When you reach the line that contains "Our labeler tagged pale" in the data below, copy it and every line after it exactly, adding nothing.
┄┄┄┄┄┄┄┄┄┄
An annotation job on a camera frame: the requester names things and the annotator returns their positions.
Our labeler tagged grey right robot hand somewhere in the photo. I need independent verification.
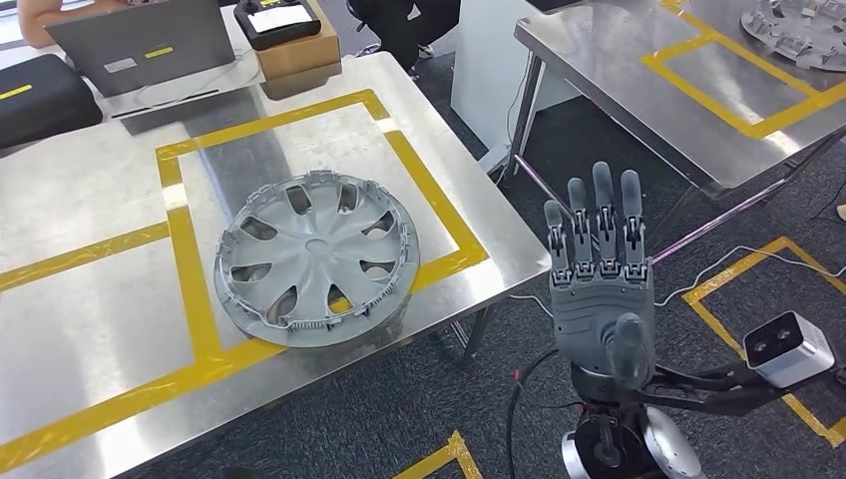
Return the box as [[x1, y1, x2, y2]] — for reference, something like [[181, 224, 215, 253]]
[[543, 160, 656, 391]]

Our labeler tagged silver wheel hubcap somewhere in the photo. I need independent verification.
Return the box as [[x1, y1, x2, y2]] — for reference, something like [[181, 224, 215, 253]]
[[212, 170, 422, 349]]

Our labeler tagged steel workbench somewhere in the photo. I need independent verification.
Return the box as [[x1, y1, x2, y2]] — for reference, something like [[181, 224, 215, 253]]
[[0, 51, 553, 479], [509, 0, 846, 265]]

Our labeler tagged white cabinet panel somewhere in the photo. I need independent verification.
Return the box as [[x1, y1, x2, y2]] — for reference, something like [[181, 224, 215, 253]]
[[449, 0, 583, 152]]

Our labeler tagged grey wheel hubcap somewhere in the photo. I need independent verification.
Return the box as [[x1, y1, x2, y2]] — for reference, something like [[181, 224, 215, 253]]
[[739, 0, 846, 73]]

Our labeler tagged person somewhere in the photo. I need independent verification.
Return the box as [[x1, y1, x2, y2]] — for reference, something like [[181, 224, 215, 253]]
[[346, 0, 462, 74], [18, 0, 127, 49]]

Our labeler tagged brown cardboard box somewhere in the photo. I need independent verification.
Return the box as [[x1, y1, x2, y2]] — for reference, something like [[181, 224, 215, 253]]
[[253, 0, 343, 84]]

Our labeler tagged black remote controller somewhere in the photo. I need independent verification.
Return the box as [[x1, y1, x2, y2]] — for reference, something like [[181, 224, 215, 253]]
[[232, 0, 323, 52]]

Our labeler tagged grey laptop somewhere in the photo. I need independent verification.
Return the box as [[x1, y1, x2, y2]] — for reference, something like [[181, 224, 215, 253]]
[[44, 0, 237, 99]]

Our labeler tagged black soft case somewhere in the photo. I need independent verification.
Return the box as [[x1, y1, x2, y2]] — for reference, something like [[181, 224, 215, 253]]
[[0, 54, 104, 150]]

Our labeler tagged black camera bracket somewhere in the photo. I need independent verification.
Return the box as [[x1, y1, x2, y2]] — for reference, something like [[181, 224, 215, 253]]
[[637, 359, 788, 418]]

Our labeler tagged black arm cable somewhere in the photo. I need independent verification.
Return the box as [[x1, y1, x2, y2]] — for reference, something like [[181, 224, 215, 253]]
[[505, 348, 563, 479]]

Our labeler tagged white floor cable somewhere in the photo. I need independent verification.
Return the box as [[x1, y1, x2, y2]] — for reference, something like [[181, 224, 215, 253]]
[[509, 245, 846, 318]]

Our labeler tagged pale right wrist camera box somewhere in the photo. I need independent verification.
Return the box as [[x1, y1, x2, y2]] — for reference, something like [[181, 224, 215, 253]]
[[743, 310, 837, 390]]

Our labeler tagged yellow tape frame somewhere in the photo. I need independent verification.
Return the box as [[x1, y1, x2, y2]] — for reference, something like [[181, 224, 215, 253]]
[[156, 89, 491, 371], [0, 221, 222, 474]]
┄┄┄┄┄┄┄┄┄┄
_Problem solution_
Our labeler tagged pale right wrist camera box somewhere in the photo. I need independent verification.
Return the box as [[x1, y1, x2, y2]] — for reference, something like [[181, 224, 215, 253]]
[[743, 310, 837, 390]]

Our labeler tagged yellow tape frame somewhere in the photo. I need independent verification.
Return the box as [[x1, y1, x2, y2]] — for reference, something like [[181, 224, 215, 253]]
[[156, 89, 491, 371], [0, 221, 222, 474]]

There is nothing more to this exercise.